Le marché automobile européen a poursuivi en octobre sa lente convalescence
Le marché automobile européen retrouve des couleurs. Son retour à meilleure fortune s’est confirmé au mois d’octobre, avec selon l’Acea (Association des constructeurs européens d’automobiles) une progression de 4,7% du volume des immatriculations de véhicules particuliers à 1 million d’unités au sein des Vingt-Sept (la Croatie sera intégrée l’an prochain aux statistiques). De quoi, après la progression de 5,4% observée en septembre, ramener le recul du marché depuis le début de l’année à 3,1% (10 millions de véhicules).
Mais quand bien même l’«amélioration se confirme en octobre», comme le souligne la recherche crédit de Natixis, l’exercice 2013 devrait se solder par une sixième baisse consécutive, à un plus bas niveau depuis vingt ans. Avant que le marché n’affiche un gain l’an prochain, selon nombre d’observateurs.
«Le marché pourrait se redresser plus vite que nous ne l’avions anticipé», lance le responsable des prévisions pour l’Europe chez LMC Automotive, Jonathan Poskitt, qui concède tout de même qu’avec un taux d’utilisation de 65% de la capacité maximale des usines, «la surcapacité reste un problème». Pour autant, Thomas Besson chez Kepler Chevreux indique que «nous pouvons dire avec certitude que nous avons touché le fond» en termes de ventes il y a quelques mois.

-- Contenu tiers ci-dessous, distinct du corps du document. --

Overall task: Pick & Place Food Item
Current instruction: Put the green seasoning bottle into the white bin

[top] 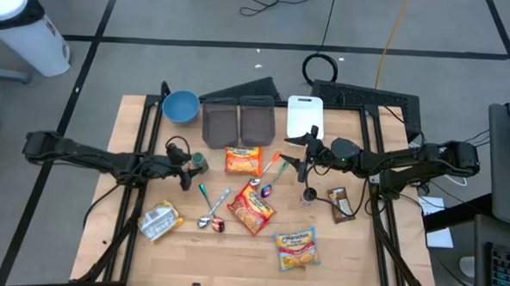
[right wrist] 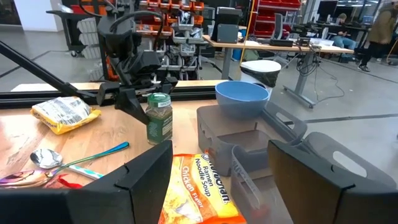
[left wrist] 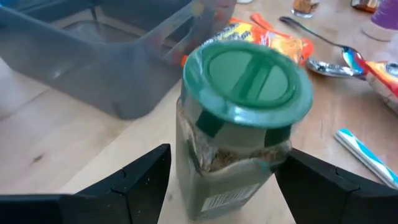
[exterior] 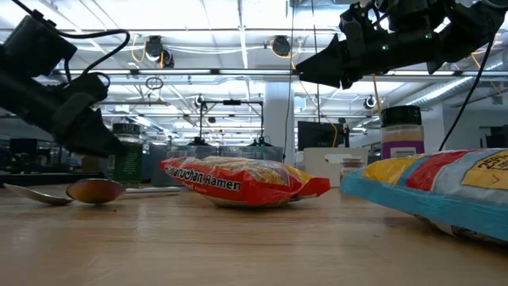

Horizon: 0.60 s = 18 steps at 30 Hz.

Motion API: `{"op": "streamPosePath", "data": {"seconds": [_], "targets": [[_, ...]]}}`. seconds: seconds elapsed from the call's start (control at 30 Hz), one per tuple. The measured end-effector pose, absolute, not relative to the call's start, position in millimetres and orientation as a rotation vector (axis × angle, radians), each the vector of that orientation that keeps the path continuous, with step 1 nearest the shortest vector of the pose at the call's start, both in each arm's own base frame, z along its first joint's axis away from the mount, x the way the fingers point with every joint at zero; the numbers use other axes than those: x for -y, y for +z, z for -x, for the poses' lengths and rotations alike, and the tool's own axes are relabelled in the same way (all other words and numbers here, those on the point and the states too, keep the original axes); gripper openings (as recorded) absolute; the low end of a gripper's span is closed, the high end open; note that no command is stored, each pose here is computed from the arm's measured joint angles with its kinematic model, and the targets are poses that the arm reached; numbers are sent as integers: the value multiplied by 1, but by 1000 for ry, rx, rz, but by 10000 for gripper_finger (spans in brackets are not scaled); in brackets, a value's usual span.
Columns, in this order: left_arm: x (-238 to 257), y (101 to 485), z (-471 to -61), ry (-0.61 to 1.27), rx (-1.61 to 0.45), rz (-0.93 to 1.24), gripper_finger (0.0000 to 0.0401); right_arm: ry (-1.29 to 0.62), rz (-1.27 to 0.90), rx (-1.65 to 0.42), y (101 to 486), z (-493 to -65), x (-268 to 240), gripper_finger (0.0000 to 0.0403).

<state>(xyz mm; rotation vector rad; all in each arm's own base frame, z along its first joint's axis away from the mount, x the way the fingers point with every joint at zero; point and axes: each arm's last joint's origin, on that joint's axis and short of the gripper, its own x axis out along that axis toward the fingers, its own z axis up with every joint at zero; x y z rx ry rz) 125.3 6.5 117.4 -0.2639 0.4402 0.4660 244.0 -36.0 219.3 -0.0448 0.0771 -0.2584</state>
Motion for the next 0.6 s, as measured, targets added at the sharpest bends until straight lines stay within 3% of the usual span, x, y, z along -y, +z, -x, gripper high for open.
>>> {"op": "streamPosePath", "data": {"seconds": [0.6], "targets": [[-8, 110, -134, 551, -456, 225, 282, -258, 49, -78, 219, -244, 36, 256]]}}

L’analyste reste prudent sur le fort rebond observé le mois dernier en Espagne (+34,4%, +1,1% sur dix mois), un gain relativement «artificiel» sur fond de prolongation du dispositif public d’incitation. Spécialiste du secteur chez EY, Peter Fuss veut pourtant voir dans l’euphorie du mois d’octobre un signe «très positif» symbole du regain de confiance en zone euro. De fait, seule l’Italie (-5,6%) a subi un repli le mois dernier parmi les marchés représentant plus de 100.000 véhicules (Allemagne +2,3%, France +2,6%, Royaume-Uni +4,0%).
Sous l’angle des constructeurs, les nouveaux modèles soutiennent les ventes, comme pour Renault qui progresse de 14,8% en octobre et de 1,8% en 2013 (-3,6% pour la marque au losange et +20,2% pour sa filiale Dacia). Des efforts dont n’a pas encore pleinement tiré parti PSA Peugeot Citroën, dont les ventes cèdent 0,9 et 10,3% sur un et dix mois, tandis que Fiat pâtit du vieillissement de sa gamme (-7,3 et -8,0%). En parallèle, Volkswagen conforte sa place de numéro un européen en accaparant près d’un quart du marché (24,8% sur dix mois, en hausse de 0,1 point).